Jenny McCartney Jenny McCartney

The ‘Stakeknife’ investigation and the dark reality of double agents

The decision by Barra McGrory, the Director of Public Prosecutions in Northern Ireland, to recommend an official investigation into the activities of Freddie Scappaticci – the alleged IRA enforcer and British agent known as ‘Stakeknife’ – seems likely to unearth some of the most painful, long-buried secrets of the ‘dirty war’ in Northern Ireland. In so doing it will raise difficult questions about the permissible limits of state intelligence-gathering which remain highly relevant today.

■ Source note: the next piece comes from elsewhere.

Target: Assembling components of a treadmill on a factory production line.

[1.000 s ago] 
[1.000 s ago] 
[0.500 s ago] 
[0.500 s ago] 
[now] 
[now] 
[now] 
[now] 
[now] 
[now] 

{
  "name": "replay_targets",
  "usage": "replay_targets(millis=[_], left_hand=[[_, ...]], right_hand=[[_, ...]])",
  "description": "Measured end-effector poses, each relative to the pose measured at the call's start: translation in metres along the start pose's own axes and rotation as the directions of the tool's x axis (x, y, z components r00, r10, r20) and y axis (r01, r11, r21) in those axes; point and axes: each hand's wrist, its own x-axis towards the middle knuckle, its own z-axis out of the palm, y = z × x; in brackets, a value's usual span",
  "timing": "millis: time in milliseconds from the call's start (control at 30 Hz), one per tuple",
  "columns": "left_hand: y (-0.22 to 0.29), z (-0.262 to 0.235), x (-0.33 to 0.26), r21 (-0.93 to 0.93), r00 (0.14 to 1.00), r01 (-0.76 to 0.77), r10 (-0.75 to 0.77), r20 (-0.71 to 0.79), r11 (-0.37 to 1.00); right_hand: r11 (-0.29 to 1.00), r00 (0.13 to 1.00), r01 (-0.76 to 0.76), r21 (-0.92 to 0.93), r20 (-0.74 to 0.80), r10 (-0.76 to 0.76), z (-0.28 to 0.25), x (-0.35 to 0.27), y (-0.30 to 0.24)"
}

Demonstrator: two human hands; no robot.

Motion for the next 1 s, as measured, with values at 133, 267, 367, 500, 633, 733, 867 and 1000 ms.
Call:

Scappaticci, who denied being a British agent before departing Northern Ireland in 2003, is nonetheless widely reported to have been a longstanding head of the IRA’s ‘nutting squad’, or internal security unit, which was responsible for identifying and punishing informers. In IRA circles there was no more despised figure than the informer, or ‘tout’, whose information had the power to disrupt IRA operations and put its members behind bars. Within the IRA, the declared punishment for informing was death, often after a taped ‘confession’ had been obtained by torture.

At the same time as seeking out suspected informers – a task which former IRA members have attested that ‘Scap’ pursued with brutal relish – it is alleged that Scappaticci was the British army’s key agent at the heart of the IRA.